徐美好无奈摇头,挺高兴的,要不说赵明让从始至终都是他们之间最好的那一个呢。
这让她对过去不那么斤斤计较,宽慰许多,至少他们中有一个人一路上走得算顺当。
这样就够了。
只是……她余光划过乔落沉默淡漠的侧脸,在心里轻轻叹了口气。
洛城只有看守所没监狱,何必言在市里一监区。
赵明让把车停靠在路边上,趴在方向盘看往前看,一时间感慨万千。
这附近偏僻,车人都不多,孤零零的风热烈地擦拭着车身刮过,何必语发来信息说堵车,得等个二十分钟左右到。

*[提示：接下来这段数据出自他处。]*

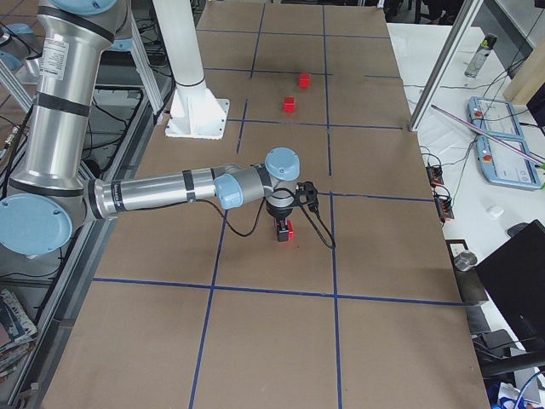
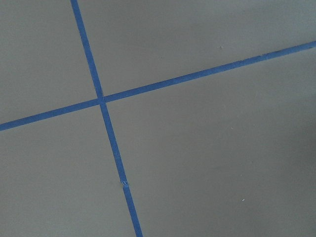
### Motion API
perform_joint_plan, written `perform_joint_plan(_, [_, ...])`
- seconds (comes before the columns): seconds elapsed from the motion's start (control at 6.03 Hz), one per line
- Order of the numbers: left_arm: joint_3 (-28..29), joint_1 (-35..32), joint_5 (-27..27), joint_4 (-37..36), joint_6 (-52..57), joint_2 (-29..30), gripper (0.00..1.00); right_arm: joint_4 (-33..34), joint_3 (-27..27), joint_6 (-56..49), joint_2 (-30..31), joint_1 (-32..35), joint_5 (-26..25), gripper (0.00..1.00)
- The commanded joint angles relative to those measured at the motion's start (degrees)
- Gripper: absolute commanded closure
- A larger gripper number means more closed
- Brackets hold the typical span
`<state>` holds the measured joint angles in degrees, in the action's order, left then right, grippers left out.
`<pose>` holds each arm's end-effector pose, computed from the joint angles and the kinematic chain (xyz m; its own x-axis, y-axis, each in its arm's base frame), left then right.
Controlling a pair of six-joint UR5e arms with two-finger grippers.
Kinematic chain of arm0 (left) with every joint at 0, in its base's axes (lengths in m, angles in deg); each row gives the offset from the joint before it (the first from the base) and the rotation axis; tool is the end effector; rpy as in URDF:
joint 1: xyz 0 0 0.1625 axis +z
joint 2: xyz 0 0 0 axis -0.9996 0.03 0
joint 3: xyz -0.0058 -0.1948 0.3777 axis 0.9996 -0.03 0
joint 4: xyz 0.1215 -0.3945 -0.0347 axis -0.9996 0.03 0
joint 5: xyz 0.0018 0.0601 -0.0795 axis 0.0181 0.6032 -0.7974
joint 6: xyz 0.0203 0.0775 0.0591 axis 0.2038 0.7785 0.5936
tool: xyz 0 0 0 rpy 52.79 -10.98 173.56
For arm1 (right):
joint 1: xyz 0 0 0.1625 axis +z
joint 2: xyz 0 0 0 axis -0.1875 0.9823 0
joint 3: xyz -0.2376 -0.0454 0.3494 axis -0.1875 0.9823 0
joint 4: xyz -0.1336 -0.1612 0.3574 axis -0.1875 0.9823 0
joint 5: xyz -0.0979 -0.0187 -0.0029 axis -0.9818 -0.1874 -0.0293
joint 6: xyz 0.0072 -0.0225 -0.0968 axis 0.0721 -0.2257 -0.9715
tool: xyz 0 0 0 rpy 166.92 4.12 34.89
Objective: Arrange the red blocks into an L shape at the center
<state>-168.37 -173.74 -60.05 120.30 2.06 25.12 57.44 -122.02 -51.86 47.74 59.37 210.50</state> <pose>-0.0194 -0.4814 0.5822 0.6212 0.2756 -0.7336 -0.1666 0.9612 0.2201 -0.0785 -0.4066 0.5541 0.6587 -0.2327 0.7155 0.1738 0.9723 0.1563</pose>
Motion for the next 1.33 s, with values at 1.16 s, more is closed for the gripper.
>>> perform_joint_plan(1.16, [-0.04,1.43,0.00,1.66,-0.15,-0.20,0.00,-7.27,12.56,12.28,-9.26,-17.42,-11.92,0.04])
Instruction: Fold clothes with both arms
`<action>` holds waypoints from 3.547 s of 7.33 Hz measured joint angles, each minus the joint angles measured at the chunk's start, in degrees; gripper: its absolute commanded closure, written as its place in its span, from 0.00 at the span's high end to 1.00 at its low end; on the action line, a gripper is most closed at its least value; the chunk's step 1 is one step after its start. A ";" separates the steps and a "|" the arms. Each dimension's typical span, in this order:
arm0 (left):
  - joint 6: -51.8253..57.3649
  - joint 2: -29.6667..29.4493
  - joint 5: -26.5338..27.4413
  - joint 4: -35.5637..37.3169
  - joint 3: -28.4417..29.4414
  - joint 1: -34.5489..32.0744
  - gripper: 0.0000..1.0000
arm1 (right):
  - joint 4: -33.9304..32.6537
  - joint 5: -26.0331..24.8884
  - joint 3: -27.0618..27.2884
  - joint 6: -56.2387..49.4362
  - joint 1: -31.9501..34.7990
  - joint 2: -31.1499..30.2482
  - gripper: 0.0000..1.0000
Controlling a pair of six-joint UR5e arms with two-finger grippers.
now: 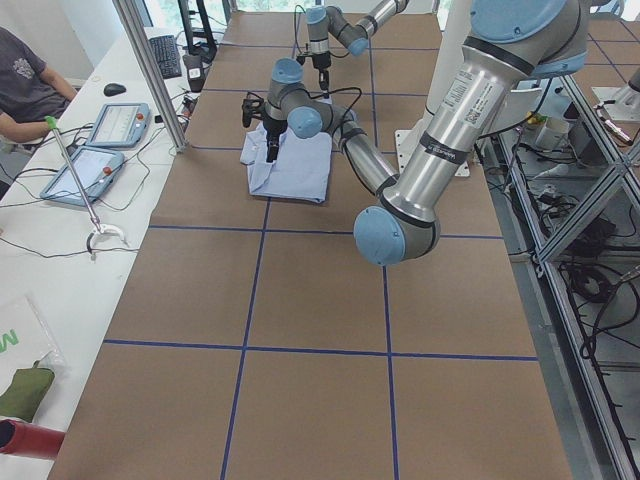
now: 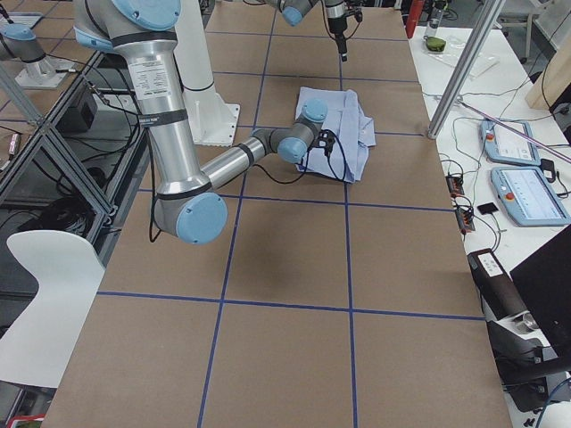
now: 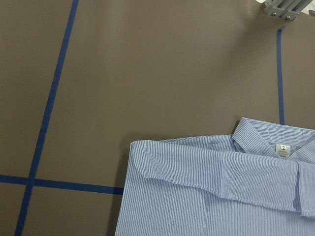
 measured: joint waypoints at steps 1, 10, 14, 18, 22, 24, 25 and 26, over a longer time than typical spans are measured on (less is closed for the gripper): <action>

赵明让抱着醒来哼唧的小葡萄下去放风,车上就剩下刚醒的徐美好,以及一向不怎么有动静的乔落。她降下一点窗户,让风流淌进来。
“睡得我脖子疼,”徐美好边揉脖子边说,“一天天都跟做梦似的。”
乔落看了眼时间。
“10:31”。
一切顺利的话,能赶上中午饭。
她没说话,往外看去,风不客气的吹起肩头的头发和领口的绸缎带子。
左侧倒车镜里驶入一辆来自市区的绿色出租车。
停在他们不远处,车门打开,一条手臂先伸高,以乔落的视角只能看见出租车车门上的半只手。